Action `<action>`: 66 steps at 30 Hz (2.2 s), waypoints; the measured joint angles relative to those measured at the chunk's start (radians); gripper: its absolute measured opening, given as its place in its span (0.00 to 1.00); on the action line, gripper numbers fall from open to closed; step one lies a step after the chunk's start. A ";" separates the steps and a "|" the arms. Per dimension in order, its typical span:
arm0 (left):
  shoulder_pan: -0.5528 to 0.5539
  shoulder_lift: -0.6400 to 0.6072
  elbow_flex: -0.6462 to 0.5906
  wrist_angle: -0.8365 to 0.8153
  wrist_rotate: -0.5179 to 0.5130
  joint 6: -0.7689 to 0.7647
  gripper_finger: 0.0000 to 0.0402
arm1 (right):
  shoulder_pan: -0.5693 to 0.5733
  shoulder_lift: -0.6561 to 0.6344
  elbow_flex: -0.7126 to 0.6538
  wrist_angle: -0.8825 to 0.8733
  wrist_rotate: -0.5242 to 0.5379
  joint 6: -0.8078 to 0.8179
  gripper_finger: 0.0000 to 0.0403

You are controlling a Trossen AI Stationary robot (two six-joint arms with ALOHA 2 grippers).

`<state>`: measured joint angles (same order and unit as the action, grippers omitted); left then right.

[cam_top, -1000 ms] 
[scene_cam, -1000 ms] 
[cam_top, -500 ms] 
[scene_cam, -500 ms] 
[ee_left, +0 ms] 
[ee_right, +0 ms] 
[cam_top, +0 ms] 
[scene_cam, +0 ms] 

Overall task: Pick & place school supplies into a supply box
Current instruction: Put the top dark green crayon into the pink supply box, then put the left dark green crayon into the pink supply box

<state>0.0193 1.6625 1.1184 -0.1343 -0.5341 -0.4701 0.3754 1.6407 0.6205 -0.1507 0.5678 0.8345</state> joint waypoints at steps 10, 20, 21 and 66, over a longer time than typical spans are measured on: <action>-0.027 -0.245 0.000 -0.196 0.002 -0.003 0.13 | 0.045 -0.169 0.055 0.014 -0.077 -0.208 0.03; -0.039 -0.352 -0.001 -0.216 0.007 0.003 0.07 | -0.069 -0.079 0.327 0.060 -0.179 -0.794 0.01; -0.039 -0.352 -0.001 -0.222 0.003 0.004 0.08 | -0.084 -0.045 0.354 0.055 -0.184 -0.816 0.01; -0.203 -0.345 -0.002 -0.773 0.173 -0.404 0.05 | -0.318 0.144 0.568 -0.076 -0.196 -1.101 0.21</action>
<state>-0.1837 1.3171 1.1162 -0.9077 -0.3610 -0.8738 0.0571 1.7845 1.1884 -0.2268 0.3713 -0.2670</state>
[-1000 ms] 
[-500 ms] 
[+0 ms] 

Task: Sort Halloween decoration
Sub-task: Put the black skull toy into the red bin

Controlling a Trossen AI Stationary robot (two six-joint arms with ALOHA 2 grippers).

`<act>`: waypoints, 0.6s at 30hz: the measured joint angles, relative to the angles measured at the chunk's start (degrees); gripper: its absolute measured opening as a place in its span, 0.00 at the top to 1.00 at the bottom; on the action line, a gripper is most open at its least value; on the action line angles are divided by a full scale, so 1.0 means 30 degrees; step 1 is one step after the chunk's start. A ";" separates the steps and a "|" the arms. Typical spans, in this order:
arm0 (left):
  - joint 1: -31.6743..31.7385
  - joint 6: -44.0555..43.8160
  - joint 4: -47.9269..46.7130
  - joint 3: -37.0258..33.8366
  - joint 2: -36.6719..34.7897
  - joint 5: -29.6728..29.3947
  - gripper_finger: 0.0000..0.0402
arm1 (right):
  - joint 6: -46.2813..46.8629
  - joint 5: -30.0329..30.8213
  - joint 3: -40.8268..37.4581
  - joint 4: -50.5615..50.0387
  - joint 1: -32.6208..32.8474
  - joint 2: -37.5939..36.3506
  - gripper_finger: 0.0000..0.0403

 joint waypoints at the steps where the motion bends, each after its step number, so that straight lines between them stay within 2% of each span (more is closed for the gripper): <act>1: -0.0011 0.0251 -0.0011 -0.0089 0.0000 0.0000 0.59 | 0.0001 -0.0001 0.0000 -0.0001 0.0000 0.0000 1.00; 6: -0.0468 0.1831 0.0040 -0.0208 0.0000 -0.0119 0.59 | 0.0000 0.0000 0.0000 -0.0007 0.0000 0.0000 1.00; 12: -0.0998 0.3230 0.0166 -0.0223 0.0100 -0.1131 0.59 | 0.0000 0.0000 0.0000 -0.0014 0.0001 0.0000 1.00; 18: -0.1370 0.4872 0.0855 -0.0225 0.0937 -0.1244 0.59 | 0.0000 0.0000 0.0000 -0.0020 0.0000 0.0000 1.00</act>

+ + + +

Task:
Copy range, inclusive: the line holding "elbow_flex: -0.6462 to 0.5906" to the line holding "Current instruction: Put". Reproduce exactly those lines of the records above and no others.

Response to the task:
  elbow_flex: -0.6462 to 0.5906
  wrist_angle: -0.8365 to 0.8153
  wrist_rotate: -0.5179 to 0.5130
  joint 6: -0.7689 to 0.7647
  gripper_finger: 0.0000 to 0.0402
arm1 (right):
  shoulder_pan: -0.5693 to 0.5733
  shoulder_lift: -0.6561 to 0.6344
  elbow_flex: -0.7126 to 0.6538
  wrist_angle: -0.8825 to 0.8733
  wrist_rotate: -0.5242 to 0.5379
  joint 6: -0.8078 to 0.8179
  gripper_finger: 0.0000 to 0.0403

You are controlling a Trossen AI Stationary robot (two six-joint arms with ALOHA 2 grippers).

`<state>`: measured joint angles (same order and unit as the action, grippers omitted); left then right.

[cam_top, -1000 ms] 
[scene_cam, -1000 ms] 
[cam_top, -500 ms] 
[scene_cam, -500 ms] 
[ee_left, +0 ms] 
[ee_right, +0 ms] 
[cam_top, +0 ms] 
[scene_cam, +0 ms] 

Overall task: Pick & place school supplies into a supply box
Current instruction: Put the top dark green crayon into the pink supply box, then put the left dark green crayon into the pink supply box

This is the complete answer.